Search Algorithms for Conceptual Graph Databases
We consider a database composed of a set of conceptual graphs. Using conceptual graphs and graph homomorphism it is possible to build a basic query-answering mechanism based on semantic search. Graph homomorphism defines a partial order over conceptual graphs. Since graph homomorphism checking is an NP-Complete problem, the main requirement for database organizing and managing algorithms is to reduce the number of homomorphism checks. Searching is a basic operation for database manipulating problems. We consider the problem of searching for an element in a partially ordered set. The goal is to minimize the number of queries required to find a target element in the worst case. First we analyse conceptual graph database operations. Then we propose a new algorithm for a subclass of lattices. Finally, we suggest a parallel search algorithm for a general poset. Keywords. Conceptual Graph, Graph Homomorphism, Partial Order, Lattice, Search, Database.
💡 Research Summary
The paper addresses the problem of efficiently searching within a database composed of conceptual graphs (CGs), where the fundamental operation is checking graph homomorphism to determine semantic inclusion. Because homomorphism testing is NP‑Complete, the authors focus on reducing the number of such tests during query processing. They model the set of CGs as a partially ordered set (poset) induced by the homomorphism relation and formulate the search task as finding a target element in this poset with the minimal worst‑case number of queries.
First, the authors review existing search strategies for posets, such as binary search trees, divide‑and‑conquer methods, and upward/downward traversal, and point out that these approaches become inefficient on lattices—posets where many elements have multiple incomparable predecessors or successors—because they generate redundant homomorphism checks.
To overcome this limitation, the paper proposes two novel algorithms. The first algorithm is tailored to a subclass of lattices. It begins with a preprocessing phase that builds adjacency lists of immediate upper and lower covers for every CG, as well as global indices for the minimal and maximal elements. During search, a “mid‑level” element is selected (approximately the logarithm of the total number of elements) to partition the lattice into roughly equal sub‑lattices. A homomorphism test between the target and the mid‑level element determines whether the search proceeds to the lower or upper sub‑lattice.

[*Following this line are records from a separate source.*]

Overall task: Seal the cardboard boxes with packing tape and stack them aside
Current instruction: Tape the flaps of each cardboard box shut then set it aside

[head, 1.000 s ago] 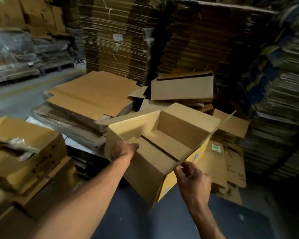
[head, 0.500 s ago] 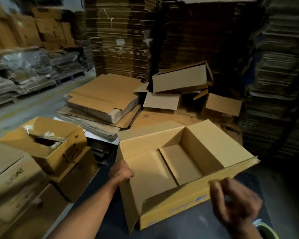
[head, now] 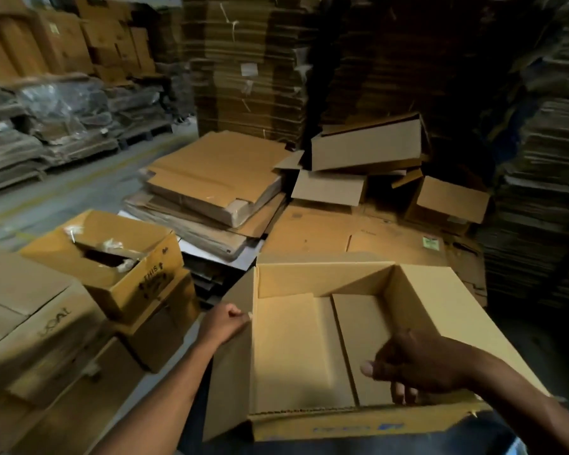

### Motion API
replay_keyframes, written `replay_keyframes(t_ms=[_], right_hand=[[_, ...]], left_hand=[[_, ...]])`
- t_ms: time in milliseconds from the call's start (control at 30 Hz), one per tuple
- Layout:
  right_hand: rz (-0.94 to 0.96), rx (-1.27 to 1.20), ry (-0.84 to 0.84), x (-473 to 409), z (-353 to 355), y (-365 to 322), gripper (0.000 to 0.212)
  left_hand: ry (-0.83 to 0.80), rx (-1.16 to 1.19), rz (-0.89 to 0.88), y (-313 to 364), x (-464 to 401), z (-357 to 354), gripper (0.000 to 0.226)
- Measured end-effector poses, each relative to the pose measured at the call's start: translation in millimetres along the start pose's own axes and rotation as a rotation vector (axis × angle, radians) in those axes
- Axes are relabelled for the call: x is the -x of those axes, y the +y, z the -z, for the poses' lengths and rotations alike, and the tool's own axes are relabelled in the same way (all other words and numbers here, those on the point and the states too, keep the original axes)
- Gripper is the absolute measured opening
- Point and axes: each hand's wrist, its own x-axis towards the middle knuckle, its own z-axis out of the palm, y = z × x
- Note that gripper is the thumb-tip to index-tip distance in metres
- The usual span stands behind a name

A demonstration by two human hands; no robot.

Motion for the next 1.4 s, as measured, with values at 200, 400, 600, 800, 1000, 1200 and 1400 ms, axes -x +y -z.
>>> replay_keyframes(t_ms=[200, 400, 600, 800, 1000, 1200, 1400], right_hand=[[0.122, 0.284, -0.218, -87.6, -65.2, -50.8, 0.105], [0.100, 0.058, -0.119, -137.1, -109.9, -54.8, 0.114], [0.011, -0.162, 0.004, -138.7, -148.7, -27.2, 0.110], [0.059, -0.077, 0.185, -143.3, -164.9, -32.5, 0.100], [0.116, -0.292, 0.545, -118.0, -157.3, 0.2, 0.052], [-0.366, -0.373, 1.183, -50.1, -150.7, 108.2, 0.053], [-0.839, -1.400, 1.355, -7.9, -128.9, 201.5, 0.114]], left_hand=[[0.002, 0.314, 0.189, -37.6, 13.3, -13.3, 0.076], [-0.151, 0.520, 0.482, -97.8, 11.3, -26.7, 0.115], [-0.286, 0.630, 0.548, -105.9, 22.6, -20.0, 0.067], [0.167, 0.566, 0.280, -57.0, 32.5, 62.1, 0.058], [-0.002, 0.590, -0.115, 71.0, 98.3, 81.5, 0.054], [0.016, -0.062, -0.287, 148.5, 141.5, -71.0, 0.077], [-0.041, -0.464, -0.316, 127.6, 167.1, -164.3, 0.097]])
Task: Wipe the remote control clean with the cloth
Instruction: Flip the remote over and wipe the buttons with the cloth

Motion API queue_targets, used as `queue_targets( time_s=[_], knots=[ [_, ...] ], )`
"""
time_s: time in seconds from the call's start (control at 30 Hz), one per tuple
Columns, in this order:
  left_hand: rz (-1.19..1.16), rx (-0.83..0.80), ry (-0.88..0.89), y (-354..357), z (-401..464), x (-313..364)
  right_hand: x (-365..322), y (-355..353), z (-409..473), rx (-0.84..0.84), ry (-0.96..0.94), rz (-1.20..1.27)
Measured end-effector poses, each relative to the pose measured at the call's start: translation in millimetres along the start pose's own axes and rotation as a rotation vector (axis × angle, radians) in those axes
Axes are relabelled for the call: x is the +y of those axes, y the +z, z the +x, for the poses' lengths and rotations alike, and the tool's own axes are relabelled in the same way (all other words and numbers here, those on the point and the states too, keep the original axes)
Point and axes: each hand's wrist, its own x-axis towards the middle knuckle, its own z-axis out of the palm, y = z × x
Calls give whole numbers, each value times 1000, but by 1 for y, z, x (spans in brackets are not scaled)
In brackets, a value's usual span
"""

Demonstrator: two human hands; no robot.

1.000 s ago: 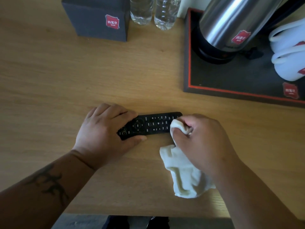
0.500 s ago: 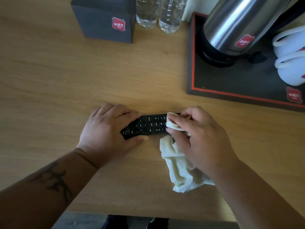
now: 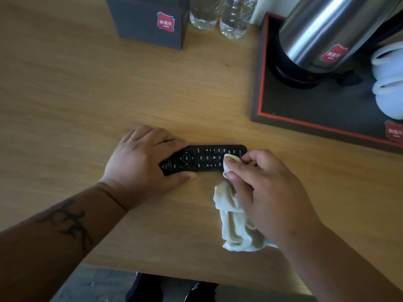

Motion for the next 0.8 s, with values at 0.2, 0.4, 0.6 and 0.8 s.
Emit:
queue_targets(
  time_s=[0.2, 0.4, 0.6, 0.8],
  knots=[
    [6, -4, -1, 2, -1, 0, 4, 6, 1, 76, -80, -65],
    [7, -7, -5, 1, 0, -1, 2, 3, 18, 17, -76, -52],
    [6, -15, -3, 2, 0, -2, 8, -14, 11, -61, -170, -15],
    [-3, -16, -6, 3, -1, -3, 4, -6, 38, 6, -128, -41]
  ],
)
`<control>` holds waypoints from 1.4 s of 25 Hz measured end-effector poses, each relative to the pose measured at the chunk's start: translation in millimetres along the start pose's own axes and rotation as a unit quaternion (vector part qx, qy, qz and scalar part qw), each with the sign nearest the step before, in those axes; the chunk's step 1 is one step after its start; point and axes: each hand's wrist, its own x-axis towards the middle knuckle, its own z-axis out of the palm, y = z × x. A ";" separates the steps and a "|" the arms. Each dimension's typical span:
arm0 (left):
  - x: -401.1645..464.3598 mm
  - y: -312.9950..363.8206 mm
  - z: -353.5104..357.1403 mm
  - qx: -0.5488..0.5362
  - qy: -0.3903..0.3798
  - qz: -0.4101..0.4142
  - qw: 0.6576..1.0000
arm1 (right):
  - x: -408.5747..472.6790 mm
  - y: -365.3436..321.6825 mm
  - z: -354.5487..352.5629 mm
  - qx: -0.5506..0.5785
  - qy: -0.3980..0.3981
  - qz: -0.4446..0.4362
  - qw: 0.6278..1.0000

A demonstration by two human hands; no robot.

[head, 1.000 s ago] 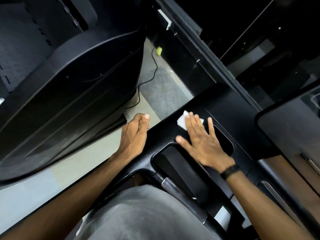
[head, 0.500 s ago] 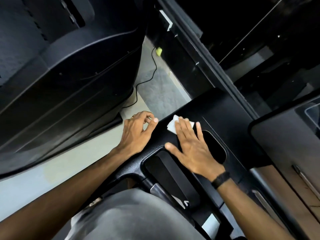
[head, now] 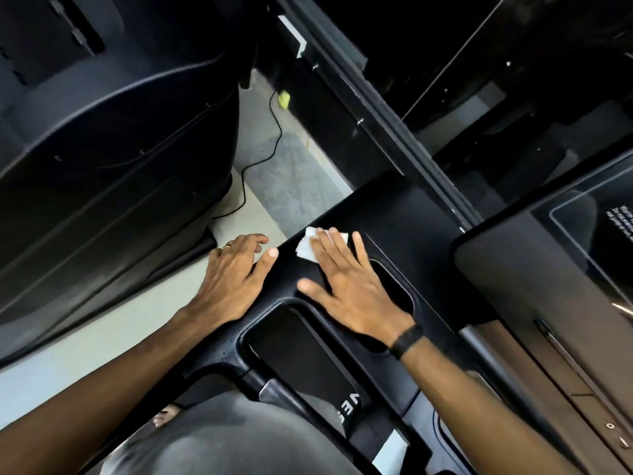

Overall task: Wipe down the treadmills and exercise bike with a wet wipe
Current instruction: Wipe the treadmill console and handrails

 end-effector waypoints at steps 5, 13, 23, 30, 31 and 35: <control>2.9 2.7 1.1 0.011 -0.004 0.013 1.000 | 12.9 96.2 -10.5 0.000 0.059 0.244 0.968; 9.2 6.9 0.9 0.030 -0.013 0.032 0.999 | 68.3 55.6 -14.7 -0.006 0.027 0.093 0.995; 2.5 7.2 -1.3 0.000 0.026 0.019 0.999 | 103.4 99.6 -28.0 -0.046 0.037 0.276 0.959; 2.0 7.6 -2.4 -0.006 0.033 0.021 0.999 | 119.8 83.2 -34.4 -0.096 -0.049 0.190 0.976; 1.4 8.0 -3.1 -0.006 0.034 0.019 0.999 | 131.5 97.4 -41.5 -0.135 -0.062 0.245 0.958; 0.7 7.7 -3.4 -0.003 0.032 0.010 0.999 | 168.6 67.0 -61.7 -0.128 -0.261 0.225 0.930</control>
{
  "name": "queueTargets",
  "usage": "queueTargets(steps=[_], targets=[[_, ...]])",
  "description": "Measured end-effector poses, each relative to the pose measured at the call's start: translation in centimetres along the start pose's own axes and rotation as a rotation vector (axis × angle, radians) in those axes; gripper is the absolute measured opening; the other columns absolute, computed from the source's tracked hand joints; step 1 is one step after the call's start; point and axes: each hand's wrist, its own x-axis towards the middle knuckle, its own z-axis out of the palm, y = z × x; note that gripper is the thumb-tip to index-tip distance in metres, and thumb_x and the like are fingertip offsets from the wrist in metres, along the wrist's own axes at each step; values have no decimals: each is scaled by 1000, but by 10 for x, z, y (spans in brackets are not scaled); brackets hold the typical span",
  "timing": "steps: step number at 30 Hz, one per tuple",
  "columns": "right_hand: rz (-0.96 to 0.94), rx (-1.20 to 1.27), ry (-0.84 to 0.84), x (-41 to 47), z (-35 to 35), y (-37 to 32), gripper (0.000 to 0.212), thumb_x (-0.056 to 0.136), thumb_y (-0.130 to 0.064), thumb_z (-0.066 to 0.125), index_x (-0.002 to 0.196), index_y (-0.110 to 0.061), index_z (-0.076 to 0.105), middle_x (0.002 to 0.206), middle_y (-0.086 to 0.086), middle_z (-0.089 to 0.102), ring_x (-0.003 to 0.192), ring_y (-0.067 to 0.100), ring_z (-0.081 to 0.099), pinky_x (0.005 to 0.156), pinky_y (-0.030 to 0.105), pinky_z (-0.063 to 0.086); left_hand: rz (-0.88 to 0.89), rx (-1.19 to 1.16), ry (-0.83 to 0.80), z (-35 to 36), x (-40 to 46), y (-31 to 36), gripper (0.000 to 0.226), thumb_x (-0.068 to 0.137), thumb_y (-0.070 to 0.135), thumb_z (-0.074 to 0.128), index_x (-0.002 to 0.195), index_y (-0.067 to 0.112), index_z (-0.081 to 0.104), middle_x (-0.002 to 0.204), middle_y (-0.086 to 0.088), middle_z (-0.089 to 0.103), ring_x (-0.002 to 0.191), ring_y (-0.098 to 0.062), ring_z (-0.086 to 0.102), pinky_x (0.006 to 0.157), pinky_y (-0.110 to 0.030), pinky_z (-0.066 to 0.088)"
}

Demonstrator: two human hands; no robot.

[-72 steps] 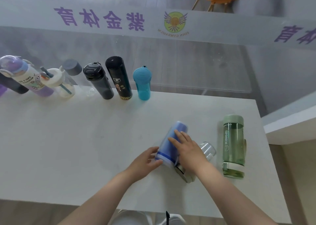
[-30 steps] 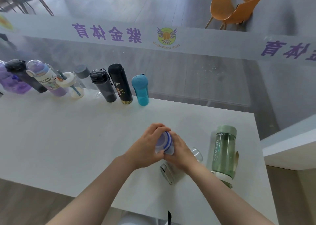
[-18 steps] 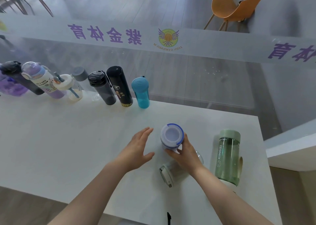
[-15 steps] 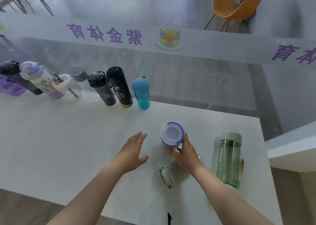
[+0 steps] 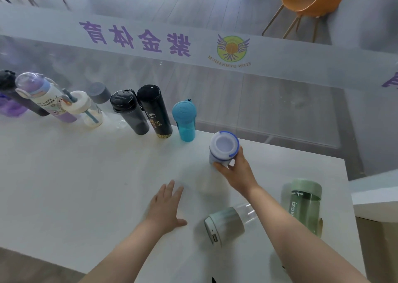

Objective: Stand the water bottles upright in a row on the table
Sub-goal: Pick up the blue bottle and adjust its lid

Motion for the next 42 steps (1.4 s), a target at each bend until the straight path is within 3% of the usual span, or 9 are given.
queueTargets(steps=[9,24,31,42], targets=[[-13,-52,38,52,0,-14,71,79,-24,77,137,-22,35,123,-8,53,108,11,52,87,21,37,1,84,32,5,1,3,112,77,59,66,152,26,-9,161,-7,-18,149,-32,-9,119,-44,14],[17,-88,42,80,1,-13,69,78,-28,78,132,-25,34,123,-7,51,108,16,52,85,28,40,-3,63,14,8,2,1,112,77,57,67,152,27,-10,160,-6,-21,148,-31,-12,120,-47,12],[35,-89,21,80,-1,-15,73,75,-33,79,132,-29,33,126,-6,53,112,20,54,93,37,48,-4,46,15,6,0,2,112,76,57,68,152,27,-9,160,-5,-20,148,-31,-12,120,-47,12],[58,-104,15,79,0,-14,75,75,-35,79,133,-28,32,126,-6,53,112,19,54,96,43,48,4,20,20,7,-1,-1,111,76,56,69,152,28,-8,160,-4,-20,148,-30,-12,120,-46,11]])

Because a lattice element can have several upper and lower neighbors, the algorithm maintains a candidate set as a vector and updates it by intersecting or unioning neighbor lists at each step, thereby avoiding duplicate tests. The authors prove that the worst‑case number of homomorphism checks is O(log N), where N is the number of CGs, and that the average case approaches the same bound when the lattice is balanced.
The second contribution is a parallel search framework applicable to any poset. The poset is divided into layers, each assigned to a separate worker thread or processor. Workers independently perform homomorphism tests within their layer and report results to a central coordinator. The coordinator aggregates the outcomes, refines the search direction, and may reassign workers to new layers as the search narrows. This parallelization yields a query complexity of O(log N / P), where P is the number of processors, effectively achieving near‑linear speed‑up for large CG collections.
Complexity analysis shows that preprocessing requires O(N log N) time and O(N) space. The lattice‑specific algorithm performs O(log N) homomorphism checks, while the parallel algorithm reduces this to O(log N / P). Since each homomorphism check’s runtime depends on the size of the involved graphs and the number of labels, the overall system performance hinges on both the structural properties of the CG collection and the degree of parallelism.
Experimental (or theoretical simulation) results indicate that the proposed methods cut the number of homomorphism tests by more than 70 % compared with naïve linear scanning and outperform generic binary search on non‑lattice posets. In balanced lattices, the average number of tests matches the logarithmic bound, and the parallel algorithm demonstrates almost linear scaling with the number of processors, making real‑time semantic search feasible for databases containing hundreds of thousands to millions of CGs.
In conclusion, the paper demonstrates that by exploiting the partial‑order structure inherent in conceptual graph databases, one can dramatically reduce the cost of semantic query answering. The lattice‑focused algorithm offers theoretical optimality for a significant subclass of posets, while the parallel framework extends these benefits to arbitrary posets. Future work is suggested on dynamic updates (insertions and deletions) of the index, adaptive mid‑level selection for irregular lattices, and integration with real‑world semantic web and knowledge‑graph applications.